A second problem is that many businesses don’t have the expertise or the resources to do much about human rights beyond their own corporate walls and supply chains. Nor are they accountable to the public, as governments should be.
Yet the reality is that in the last decade or so, governments in China, Bangladesh and Indonesia, among other places, have in effect outsourced their labor law enforcement to global corporations. Dozens of retailers and brands have erected extensive and expensive infrastructures of workplace standards, audits, inspections and reports to improve factory conditions – with mixed results, at best. In the long run, it can’t make sense to leave it to Apple and Walmart to guard the rights of factory workers halfway round the world.
That’s not to say, of course, that businesses can’t do more. Several prominent CEOs who spoke at the UN – the ubiquitous Paul Polman of Unilever, Paul Bulcke of Nestle and Bob Collymore of the Kenya-based telecom firm Safaricom – embraced the idea that companies need to do more, not less, on human rights.
“We must work harder to promote human rights, not just respect them,” Polman said. Bulcke pointed with pride to the work that Nestle is doing to help improve the lives of 750,000 farmers in its supply chains. For his part, Collymore talked about providing tablets to help educate thousands of children in a refugee camp in Dadaab, Kenya.
Their efforts were praised by, among others, Sharan Burrow, the feisty general secretary of the International Trade Union Confederation. But, she noted pointedly, hundreds of millions of poor workers are not fortunate enough to be associated with companies like Unilever. “Today’s global supply chains are characterized by exploitation,” Burrow said.
Burrow urged big companies to work with labor groups and NGOs to press for higher minimum wages in emerging markets. In Cambodia, for instance, the minimum wage was just raised from $100 to $128 per month, but only after a long campaign during which militant workers clashed with police.
Even if responsible companies voluntarily agree to pay more, Burrow said, they can be undercut by less scrupulous competitors. Only the governments can establish a set of rules that apply to all.
Put another way, one of the most important things companies can do to promote human rights is to become more active in the public-policy arena, by lobbying governments to respect human rights—pushing for press and Internet freedom in China, say, or a higher minimum wage in Vietnam.
The trouble is, not many companies are willing to lobby for more regulation, according to Georg Kell, executive director of the UN Global Compact, a corporate sustainability initiative. With a few exceptions, he said, “the big industry associations are still fighting old ideological battles”, opposing any interference with unfettered markets.
What’s more, he said, it’s difficult to get CEOs of big companies to cooperate, even around human rights issues. “It’s not in the mindset of these highly competitive alpha guys.”
That said, cooperative efforts are emerging.
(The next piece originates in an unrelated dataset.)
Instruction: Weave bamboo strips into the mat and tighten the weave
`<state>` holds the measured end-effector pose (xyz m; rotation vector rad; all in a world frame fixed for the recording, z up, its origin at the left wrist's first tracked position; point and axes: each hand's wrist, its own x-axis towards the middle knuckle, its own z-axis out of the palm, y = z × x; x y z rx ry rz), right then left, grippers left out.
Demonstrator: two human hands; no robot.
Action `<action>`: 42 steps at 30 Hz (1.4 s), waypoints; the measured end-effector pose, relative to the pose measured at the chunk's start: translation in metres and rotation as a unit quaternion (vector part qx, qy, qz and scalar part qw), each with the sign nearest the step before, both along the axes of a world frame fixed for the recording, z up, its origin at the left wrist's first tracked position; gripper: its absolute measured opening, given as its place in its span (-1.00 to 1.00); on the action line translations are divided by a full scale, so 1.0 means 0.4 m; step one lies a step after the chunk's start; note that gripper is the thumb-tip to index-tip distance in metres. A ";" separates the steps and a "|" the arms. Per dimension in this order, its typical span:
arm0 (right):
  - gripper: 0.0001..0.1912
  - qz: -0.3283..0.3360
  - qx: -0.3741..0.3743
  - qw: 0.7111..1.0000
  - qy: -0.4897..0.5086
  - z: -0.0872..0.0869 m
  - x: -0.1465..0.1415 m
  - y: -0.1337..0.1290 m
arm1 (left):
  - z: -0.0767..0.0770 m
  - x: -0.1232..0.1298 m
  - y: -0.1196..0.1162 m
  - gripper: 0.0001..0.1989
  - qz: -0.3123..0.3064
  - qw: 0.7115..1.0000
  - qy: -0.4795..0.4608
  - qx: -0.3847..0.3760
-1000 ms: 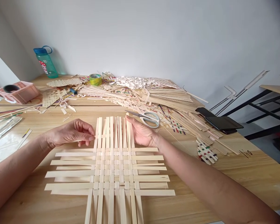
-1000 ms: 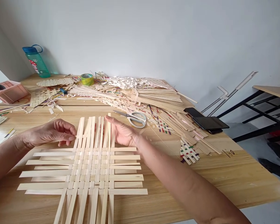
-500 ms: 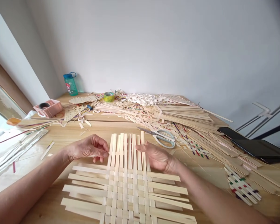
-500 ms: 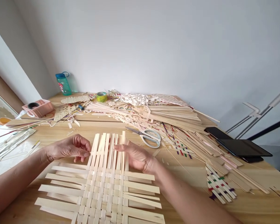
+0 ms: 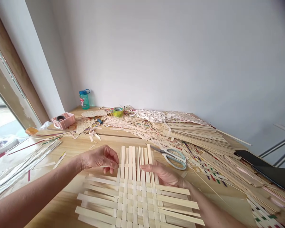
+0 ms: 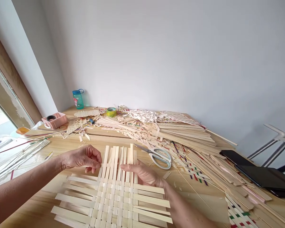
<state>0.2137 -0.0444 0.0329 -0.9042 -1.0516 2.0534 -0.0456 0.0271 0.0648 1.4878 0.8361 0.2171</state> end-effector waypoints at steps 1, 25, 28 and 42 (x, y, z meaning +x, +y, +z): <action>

The most promising is in Bangladesh where, in response to the Rana Plaza garment factory collapse, garment brands and retailers formed a pair of coalitions, the Alliance for Bangladesh Worker Safety and the Accord on Fire and Building Safety in Bangladesh, to improve factory conditions.
Equally important, the US government, European Commission, International Labour Organization and the Bangladeshi government have signed a sustainability compact aimed at, among other things, strengthening labor laws there.
The goal is to duplicate the kinds of government institutions and processes that work reasonably well, most of the time, to protect the human rights of workers in the US and EU.
Business has a role to play. But as Hina Jalani, a veteran Pakistani lawyer and human rights activist, reminded the UN group: “It is the fundamental obligation of states to protect citizens against exploitation and degradation.”